La señora Belarra ha dicho, dirigiéndose al presidente Sánchez, que “nuestro país solo tiene dos opciones: o reventamos a la derecha o la derecha reventará a la gente”. Una frase que se inscribe en la más pura y acerada tradición guerracivilista. Lo primero que me ha venido a la cabeza, al escucharla, ha sido lo que el escritor José Bergamín le dijo a Fernando Savater: “Desengáñate, lo que este país necesita es una guerra civil, pero que esta vez ganen los buenos”. Este deseo, aunque extremoso, no es reciente. Viene de lejos. El profesor Juan Francisco Fuentes ha recordado que, desde comienzos del siglo XIX, hubo “quien pensara en la guerra civil no como una tragedia al acecho, sino como un remedio expeditivo ante los problemas”. Y este “sería el sentido de la frase que pronunció en 1821 el diputado aragonés Juan Romero Alpuente en una acalorada sesión en La Fontana de Oro, el club liberal que daría título a una novela de Galdós medio siglo después: ‘La guerra civil es un don del cielo’”. El Censor, portavoz de los moderados, condenó “tan atroz expresión”, mientras que El Zurriago, su rival, la jaleó.

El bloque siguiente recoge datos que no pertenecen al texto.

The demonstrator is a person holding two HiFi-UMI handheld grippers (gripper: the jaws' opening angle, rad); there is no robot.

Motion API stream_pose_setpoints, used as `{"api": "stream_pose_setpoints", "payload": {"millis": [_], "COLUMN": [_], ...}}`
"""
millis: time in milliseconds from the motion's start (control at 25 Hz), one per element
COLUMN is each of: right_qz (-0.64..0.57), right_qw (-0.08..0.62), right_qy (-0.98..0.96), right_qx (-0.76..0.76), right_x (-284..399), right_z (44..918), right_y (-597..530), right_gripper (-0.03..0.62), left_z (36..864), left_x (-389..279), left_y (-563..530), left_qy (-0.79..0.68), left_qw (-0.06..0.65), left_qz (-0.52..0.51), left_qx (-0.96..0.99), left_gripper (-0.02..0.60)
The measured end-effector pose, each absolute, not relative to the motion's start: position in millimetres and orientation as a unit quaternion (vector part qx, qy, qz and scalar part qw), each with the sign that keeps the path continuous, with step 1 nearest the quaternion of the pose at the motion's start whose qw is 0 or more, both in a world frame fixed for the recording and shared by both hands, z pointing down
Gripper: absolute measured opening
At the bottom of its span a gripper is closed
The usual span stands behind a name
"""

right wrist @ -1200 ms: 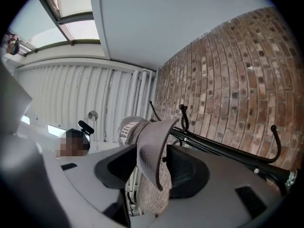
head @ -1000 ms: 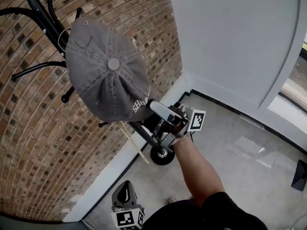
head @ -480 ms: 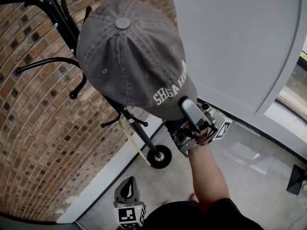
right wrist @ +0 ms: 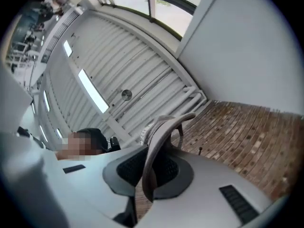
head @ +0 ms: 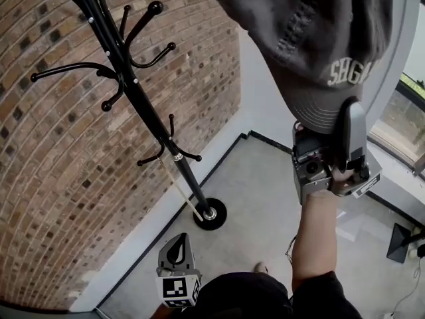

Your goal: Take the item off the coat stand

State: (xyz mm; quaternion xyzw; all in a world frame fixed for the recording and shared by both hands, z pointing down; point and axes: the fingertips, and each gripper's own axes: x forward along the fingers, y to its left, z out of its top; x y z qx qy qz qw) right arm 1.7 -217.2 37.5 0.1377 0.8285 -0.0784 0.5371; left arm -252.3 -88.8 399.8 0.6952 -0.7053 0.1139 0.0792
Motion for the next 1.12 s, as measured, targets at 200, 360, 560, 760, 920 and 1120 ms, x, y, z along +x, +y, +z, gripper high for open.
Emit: {"api": "stream_pose_setpoints", "payload": {"millis": [200, 360, 560, 760, 920, 1120], "right_qz": [-0.099, -0.181, -0.285, -0.341, -0.354, -0.323], "right_qw": [0.489, 0.408, 0.314, 0.228, 0.164, 0.081], "right_qy": [0.863, 0.861, 0.831, 0.8, 0.804, 0.827], "right_qx": [-0.084, -0.245, -0.361, -0.438, -0.45, -0.452], "right_x": [32, 55, 73, 86, 86, 100], "right_z": [113, 212, 329, 409, 444, 467], "right_y": [-197, -171, -122, -85, -60, -44], "right_gripper": [0.037, 0.037, 0.037, 0.037, 0.037, 0.037], "left_z": [423, 451, 475, 477, 479, 479], "left_x": [-251, -227, -202, -178, -160, -117], "left_y": [-78, -74, -67, -60, -55, -46], "left_qy": [-0.67, -0.618, -0.572, -0.553, -0.56, -0.573], "left_qw": [0.102, 0.129, 0.142, 0.152, 0.164, 0.172], "left_qz": [0.098, 0.092, 0.107, 0.107, 0.107, 0.111], "left_qx": [0.729, 0.77, 0.801, 0.812, 0.805, 0.793], "left_gripper": [0.025, 0.026, 0.026, 0.026, 0.026, 0.026]}}
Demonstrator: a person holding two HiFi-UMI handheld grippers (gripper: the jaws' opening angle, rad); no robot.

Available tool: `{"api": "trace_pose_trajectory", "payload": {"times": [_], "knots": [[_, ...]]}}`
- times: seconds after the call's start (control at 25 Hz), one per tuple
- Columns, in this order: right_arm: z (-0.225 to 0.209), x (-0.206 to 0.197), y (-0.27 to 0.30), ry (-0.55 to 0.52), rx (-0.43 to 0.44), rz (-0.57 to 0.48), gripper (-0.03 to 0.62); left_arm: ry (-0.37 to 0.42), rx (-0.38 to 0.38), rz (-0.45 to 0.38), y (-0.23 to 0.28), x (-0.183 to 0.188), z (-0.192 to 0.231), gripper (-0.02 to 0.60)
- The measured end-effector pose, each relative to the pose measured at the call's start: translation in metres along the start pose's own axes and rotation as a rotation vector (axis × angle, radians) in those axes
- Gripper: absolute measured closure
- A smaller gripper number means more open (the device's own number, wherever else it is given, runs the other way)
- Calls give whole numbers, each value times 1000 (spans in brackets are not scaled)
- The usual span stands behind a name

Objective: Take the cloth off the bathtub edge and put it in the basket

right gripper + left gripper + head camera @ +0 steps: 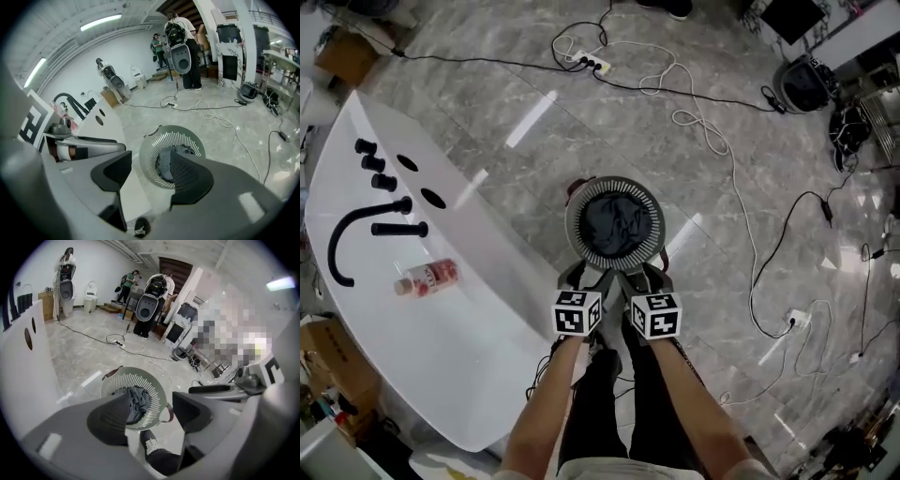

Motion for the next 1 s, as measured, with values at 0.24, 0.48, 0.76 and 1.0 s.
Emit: {"api": "trace_pose_trajectory", "payload": {"times": [0.24,0.48,0.76,1.0], "knots": [[17,19,-91,-45,-51,-65,362,26,-22,-85,-84,7,-36,259],[63,43,-168,-109,-36,-123,362,65,-42,-171,-185,7,-76,259],[117,43,-254,-150,1,-118,362,46,-100,-262,-281,-2,-117,259],[131,39,-316,-141,-5,-178,362,87,-114,-293,-332,-14,-153,259]]}}
Point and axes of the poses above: the fingertips, and each gripper's own axes: y forward along the fingers, z to its left, x out of its top, the point moved 3 cm from there along -y, backward along the fingers, and after that the axes turned 13 degrees about -y, right-handed, at the moved point
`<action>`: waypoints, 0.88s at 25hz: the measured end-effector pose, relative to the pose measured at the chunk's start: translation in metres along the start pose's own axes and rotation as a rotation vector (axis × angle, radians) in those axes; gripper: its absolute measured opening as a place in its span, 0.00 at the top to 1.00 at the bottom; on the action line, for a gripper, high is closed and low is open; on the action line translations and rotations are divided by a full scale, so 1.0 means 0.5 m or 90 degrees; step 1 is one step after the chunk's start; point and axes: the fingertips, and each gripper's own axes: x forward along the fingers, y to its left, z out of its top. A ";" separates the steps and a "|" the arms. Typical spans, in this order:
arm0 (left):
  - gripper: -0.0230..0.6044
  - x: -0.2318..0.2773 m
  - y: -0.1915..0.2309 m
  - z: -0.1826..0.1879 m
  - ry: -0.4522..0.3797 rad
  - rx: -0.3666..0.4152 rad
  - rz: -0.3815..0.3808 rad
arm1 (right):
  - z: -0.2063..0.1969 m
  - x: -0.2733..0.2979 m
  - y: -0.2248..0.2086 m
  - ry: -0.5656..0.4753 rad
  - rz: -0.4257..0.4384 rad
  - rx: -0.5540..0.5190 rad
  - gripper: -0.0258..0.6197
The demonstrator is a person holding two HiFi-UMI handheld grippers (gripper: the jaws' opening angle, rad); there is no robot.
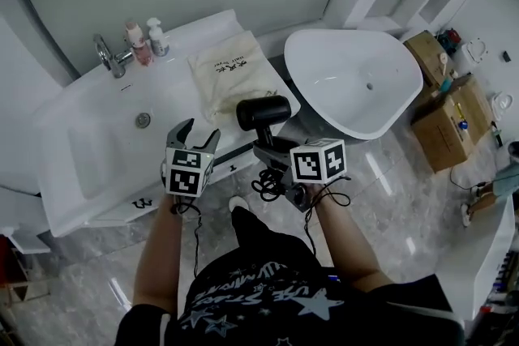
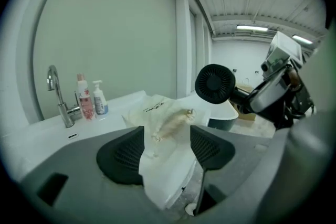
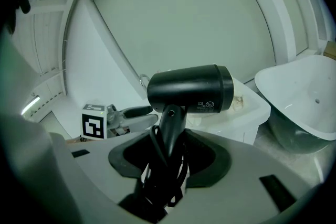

Según Antonio Alcalá Galiano –citado por Fuentes–, esta idea estuvo presente durante décadas en el imaginario nacional. Tanto, que Miguel de Unamuno escribió, cinco años antes de morir, lo que había reiterado a lo largo de toda su vida: no estar “muy lejano de aquello que decía el viejo Romero Alpuente de que la guerra civil es un don del cielo”. No obstante, en sus dos últimos años, don Miguel se esforzó en vano por advertir de los riesgos de la locura cainita que se había apoderado de los españoles. El día de Reyes de 1935 pidió perdón a los niños de España, en nombre de su generación, por “nuestros malditos juegos de guerra civil”. Y en la primavera de 1936, en plena ola de violencia política, abominó de “esta salvaje guerra incivil en que por demencia colectiva estamos empeñados”. Lo que le llevó a preguntarse “si estaremos contagiados de la imbecilidad colectiva que aqueja hoy a nuestro pobre pueblo”. Era tarde, la suerte, o mejor: la desgracia, ya estaba echada.
Una recuperación sesgada de la memoria histórica está debilitando la fortaleza del sistema
Aquella primavera de 1936, la polarización había erigido un muro. Un muro levantado entre todos. Repito: entre todos. Porque –siguiendo a Del Rey y Álvarez Tardío, en su Fuego cruzado – “a propósito de violencia, el gobierno de la izquierda republicana se aferró a un diagnóstico de la situación que no era muy diferente del que manejaban la prensa socialista y comunista, esto es: solo los ‘fascistas’ y, más concretamente, los ‘falangistas’, eran una amenaza para la democracia. (…) Sin embargo, los gobiernos negaron o disculparon públicamente la responsabilidad de sus socios de la izquierda obrera en el desencadenamiento de la violencia, aun sabiendo que era un hecho cierto. El coste (que) pagaron fue muy alto (…): debilitaron la autoridad de sus propios gobernadores civiles, cuando más necesaria era afirmarla”. En suma, “los datos de la violencia política muestran que durante la primavera de 1936 había importantes grupos políticos y sindicales que no estaban dispuestos a convivir bajo un sistema de democracia representativa y constitucional”.
Después vino la guerra, la dictadura y el exilio. Y corresponde a los exiliados el honor de haber sido los primeros en hablar de reconciliación y de afrontar el futuro partiendo de cero. Estas ideas fructificaron en la transición, que desembocó en la Constitución de 1978 y en la monarquía parlamentaria actual. Pero una recuperación sesgada de la memoria histórica, que parte de una idealización de la Segunda República y desemboca en un intento de revancha en toda regla, está debilitando la fortaleza del sistema, ya en una franca deriva autocrática y plurinacional que conlleva la desmembración del Estado.
Las palabras de la fogosa navarra, que ha apostado -¡cómo no!- por “una mayoría democrática y plurinacional”, encajan a la perfección en la vieja retórica de enfrentamiento cainita. Ante este desatino, solo cabe una respuesta: perdónala, Señor, porque no sabe lo que dice.